MySQL learning -- table structure of SQL test questions
![[leetcode108] convert an ordered array into a binary search tree (medium order traversal)](/img/e1/0fac59a531040d74fd7531e2840eb5.jpg)
[leetcode108] convert an ordered array into a binary search tree (medium order traversal)

Why do you develop middleware when you are young? "You can choose your own way"

Daily algorithm & interview questions, 28 days of special training in large factories - the 15th day (string)
随机推荐
集体突破之后,中国公有云的下一步落在哪里?
Low education without food?

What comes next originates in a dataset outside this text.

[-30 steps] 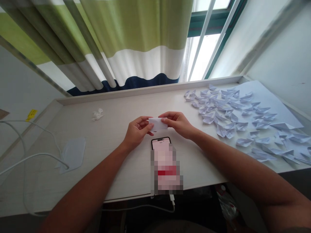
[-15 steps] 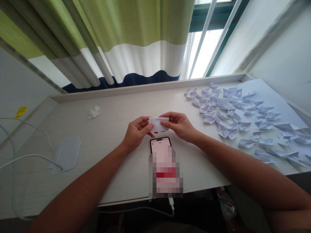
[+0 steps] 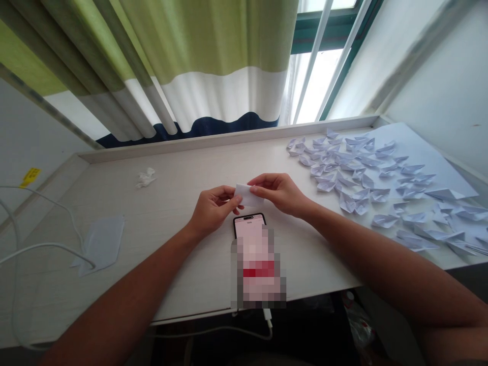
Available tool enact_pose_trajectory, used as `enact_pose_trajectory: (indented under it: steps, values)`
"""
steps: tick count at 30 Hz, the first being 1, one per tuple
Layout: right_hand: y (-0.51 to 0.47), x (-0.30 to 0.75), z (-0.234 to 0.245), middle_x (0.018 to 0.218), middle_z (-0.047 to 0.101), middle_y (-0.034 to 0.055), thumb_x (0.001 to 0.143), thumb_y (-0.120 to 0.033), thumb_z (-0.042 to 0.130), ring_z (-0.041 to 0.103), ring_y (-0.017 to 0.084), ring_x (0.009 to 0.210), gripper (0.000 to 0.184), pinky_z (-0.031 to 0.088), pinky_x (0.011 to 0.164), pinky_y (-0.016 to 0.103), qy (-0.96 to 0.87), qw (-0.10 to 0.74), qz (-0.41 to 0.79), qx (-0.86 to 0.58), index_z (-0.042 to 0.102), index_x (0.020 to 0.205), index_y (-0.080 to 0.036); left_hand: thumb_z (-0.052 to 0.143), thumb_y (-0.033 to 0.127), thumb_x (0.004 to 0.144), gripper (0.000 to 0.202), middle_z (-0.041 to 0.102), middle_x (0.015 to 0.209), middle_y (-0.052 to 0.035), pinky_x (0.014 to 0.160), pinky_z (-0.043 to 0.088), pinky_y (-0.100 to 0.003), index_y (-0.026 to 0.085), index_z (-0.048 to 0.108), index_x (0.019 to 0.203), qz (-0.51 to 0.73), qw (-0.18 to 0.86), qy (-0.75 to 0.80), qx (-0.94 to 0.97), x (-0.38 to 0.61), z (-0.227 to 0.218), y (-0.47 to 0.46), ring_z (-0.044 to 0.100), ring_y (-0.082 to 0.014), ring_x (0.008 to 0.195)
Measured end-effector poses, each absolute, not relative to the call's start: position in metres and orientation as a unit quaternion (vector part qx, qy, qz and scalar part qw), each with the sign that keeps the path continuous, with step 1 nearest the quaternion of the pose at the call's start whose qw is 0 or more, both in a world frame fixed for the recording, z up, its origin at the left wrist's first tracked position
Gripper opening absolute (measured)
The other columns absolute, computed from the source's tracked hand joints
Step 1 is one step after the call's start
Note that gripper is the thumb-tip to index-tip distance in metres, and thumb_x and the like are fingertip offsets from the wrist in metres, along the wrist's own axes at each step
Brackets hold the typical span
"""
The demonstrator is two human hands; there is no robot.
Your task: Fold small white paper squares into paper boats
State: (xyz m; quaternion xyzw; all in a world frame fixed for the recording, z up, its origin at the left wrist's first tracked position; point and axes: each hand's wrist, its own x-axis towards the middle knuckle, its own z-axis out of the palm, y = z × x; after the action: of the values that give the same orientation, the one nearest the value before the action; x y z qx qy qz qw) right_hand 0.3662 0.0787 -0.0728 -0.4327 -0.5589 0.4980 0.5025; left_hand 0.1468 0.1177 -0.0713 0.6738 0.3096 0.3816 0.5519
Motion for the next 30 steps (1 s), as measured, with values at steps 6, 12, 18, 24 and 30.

As an old Android rookie in the past six years, I was the most difficult one
Industrial security experts talk about how to guarantee the safety of data elements in the rapid development of digital economy?
CentOS 7 installing SQL server2017 (Linux)
Robot toolbox matlab robotics toolbox
FPGA systematic learning notes serialization_ Day10 [sequential logic, competitive adventure, synchronous reset, asynchronous reset]
In those years, I insisted on learning the motivation of programming
A tutorial on how the zblog system obtains user related information based on user ID
Building a cross public chain platform to solve DAPP development problems
TRCT test cloud + article online speed
Kubernetes 1.20.5 helm installation Jenkins
中金证券靠谱吗?是否合法?开股票账户安全吗?
Future banks need to think about today's structure with tomorrow's thinking
As for IOT safety, 20 CSOs from major manufacturers say
Development analysis of main chain system
Solution to the problem that qlineedit setting qdoublevalidator setting range is invalid
[go language development] start to develop Meitu station from 0 - Lesson 5 [receive pictures and upload]
How Tencent cloud es achieves cross cluster data copy & lt through reindex; Lower & gt;
Sigai intelligent container damage identification products are deployed in Rizhao Port and Yingkou Port
[web] what happens after entering the URL from the address bar?